Michael from “Microsoft Technical Support” and the “computer infection”

Before I begin, I would like to emphasise – if someone (whatever their accent) rings you out of the blue from “Microsoft Tech Services” or similar, telling you that your email address is infected and your computer has caught a bug which is… you know, a load of techno-cobblers, then don’t follow their instructions. Don’t give them any personal information. Feel free to swear down the phone at them and tell them which limbs you’ll break if you ever see them in the street. Because they’re trying to defraud you.

The usual procedure is they get you to download some real spyware, or some software which gives them control over your machine (such as Teamviewer, an otherwise useful program) and then gather all your personal information to pass to them, or something which genuinely does lock up your system so they can bill you for other software to remove it (which it may or may not do – it could be more spyware… and they’ll have your payment details as well). More information over on ActionFraud where you can also report these criminals. Head to YouTube and search for “Indian scammer” for loads of recordings.

My only concern is how they have my home phone number (which I never use) and my email address tied together. There must be a website somewhere with this info, but hey – I can live with that as I know how to deal with these idiots. Which, if you have some spare time, is like this… (apologies I didn’t get a recording – I would have if they’d rung my mobile)

*bring bring* [international number incoming]

M: Hello, this is Michael [with an Indian accent]. I am calling from Microsoft. Your computer has been hacked by an infection and I am going to help you remove it.

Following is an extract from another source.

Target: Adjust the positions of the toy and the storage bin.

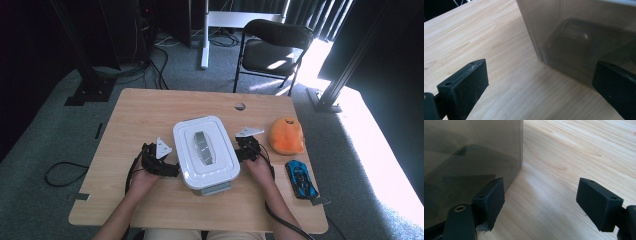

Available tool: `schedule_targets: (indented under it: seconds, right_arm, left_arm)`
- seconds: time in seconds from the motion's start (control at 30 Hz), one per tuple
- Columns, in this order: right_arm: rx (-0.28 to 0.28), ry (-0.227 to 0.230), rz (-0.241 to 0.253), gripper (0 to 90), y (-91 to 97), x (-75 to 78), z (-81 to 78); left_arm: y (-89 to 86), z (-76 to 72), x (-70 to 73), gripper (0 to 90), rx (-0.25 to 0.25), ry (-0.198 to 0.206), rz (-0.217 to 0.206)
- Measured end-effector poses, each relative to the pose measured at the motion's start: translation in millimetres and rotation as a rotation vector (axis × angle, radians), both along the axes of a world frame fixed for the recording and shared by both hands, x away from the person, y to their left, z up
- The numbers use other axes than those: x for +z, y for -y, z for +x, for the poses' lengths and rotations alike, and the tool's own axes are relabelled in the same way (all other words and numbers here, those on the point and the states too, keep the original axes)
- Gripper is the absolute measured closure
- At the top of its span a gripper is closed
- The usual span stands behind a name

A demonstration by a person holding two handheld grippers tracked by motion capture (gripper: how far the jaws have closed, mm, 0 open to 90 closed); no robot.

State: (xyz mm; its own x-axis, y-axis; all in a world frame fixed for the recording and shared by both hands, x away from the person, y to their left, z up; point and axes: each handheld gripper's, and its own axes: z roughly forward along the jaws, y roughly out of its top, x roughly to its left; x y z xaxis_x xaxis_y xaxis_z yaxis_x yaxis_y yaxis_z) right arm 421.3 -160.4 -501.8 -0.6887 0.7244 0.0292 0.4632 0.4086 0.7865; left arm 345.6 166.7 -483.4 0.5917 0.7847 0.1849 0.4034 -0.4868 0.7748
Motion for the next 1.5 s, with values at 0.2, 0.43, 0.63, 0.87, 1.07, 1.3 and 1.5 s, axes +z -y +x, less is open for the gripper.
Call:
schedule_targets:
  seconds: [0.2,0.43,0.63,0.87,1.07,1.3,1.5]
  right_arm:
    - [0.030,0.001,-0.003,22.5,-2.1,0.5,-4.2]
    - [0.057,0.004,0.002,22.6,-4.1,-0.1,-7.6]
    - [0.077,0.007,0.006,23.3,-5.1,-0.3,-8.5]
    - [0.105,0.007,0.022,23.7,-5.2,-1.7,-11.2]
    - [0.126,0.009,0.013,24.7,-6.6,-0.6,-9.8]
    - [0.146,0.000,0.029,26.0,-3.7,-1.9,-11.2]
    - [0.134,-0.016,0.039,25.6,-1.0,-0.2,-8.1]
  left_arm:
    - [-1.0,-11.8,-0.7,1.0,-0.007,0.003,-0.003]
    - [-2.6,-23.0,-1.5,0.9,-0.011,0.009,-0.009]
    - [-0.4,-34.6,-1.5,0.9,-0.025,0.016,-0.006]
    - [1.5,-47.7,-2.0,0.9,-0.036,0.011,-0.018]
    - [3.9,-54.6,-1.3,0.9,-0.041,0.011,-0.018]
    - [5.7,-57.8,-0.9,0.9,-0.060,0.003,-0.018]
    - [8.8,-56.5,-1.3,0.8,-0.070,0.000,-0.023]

Me: Oh. Oh wow. That sounds scary. How did that happen? What can I do? Thank you for calling!

M: Are you at your computer.

Me: Yes, I am. It’s already on.

M: Look at your keyboard. Do you see the CTRL key?

Me: I don’t think I have one of those. I have a CMD. And caps lock. Did you mean caps lock?

M: In the bottom left, you should have a C-T-R-L key.

Me: No, I don’t have one of those. I have shift. Will that do?

M: OK, no problem. Look at your screen. Can you see your icons?

Me: Yes, I can see them. They’re really pretty. I arranged them to look like a spiral.

M: What web browser do you use?

Me: I use Yahoo. To give them some business.

M: OK, so open your Safari, or Google Chrome or Yahoo for me.

Me: Oh. Wait. I can’t see the icon for that. I think it’s vanished. Could this be the virus?

M: It’s not a virus, it’s an infection. And yes it could be. It will be infecting your computer and damaging your system files.

Me: Oh, no. I can’t see my Compuserve icon anywhere to dial the modem. I’m not sure how I will be able to access AOL now.

M: On your screen in the top right, can you see a magnifying glass?

Me: No, there’s nothing there. Apart from the screen. Just background. It’s a picture of my children. Wait! One of them is holding a magnifying glass in the picture! Is that the one you mean? Wait, how can you see that?

M: No, no. A small icon of a magnifying glass in the top right hand corner…

Me: Oh, wait! Silly me. I’m logged in as my son. That’s why some of the icons are missing. He will have been up all night downloading pornography again. Could that be the problem, where the virus came from? He watches a lot of pornography.

M: How old is your son?

Me: Eight

M: Eighteen?

Me: No. Eight.

M: He’s eight and you allow him to watch pornography?

Me: It keeps him quiet while my wife and I try to work around the house. Oh, that might explain where the CTRL key went. I think it got really sticky so we pulled it off. Hang on, I’ll log out and go to my account. It’s really slow so bear with me.

M: Yes, it will be the infection which is making it slow.

Me: I am so glad you called! Thank you! Yes, … here we go… wow, it’s slow… aaaand… no, that’s not it yet. Wait… [I ran this out for 2-3 minutes] OK, and password. Wait, you can’t see my password, can you? I mean you could see my magnifying glass.

M: No, we can’t see your password.

Me: Good, good, because we’re very strict on passwords in this house! Don’t tell them to anyone. OK, P… A… where’s the S? There. S… S… W… O… R… D. Oh. It’s not working. I’ll try again. P…a…s…s…w…o…r…d… Oh. Could this be the virus. Wait! I had caps on! Sorry! P… A… Michael? Michael? Are you still there? Michael? Damn, he gave up easily.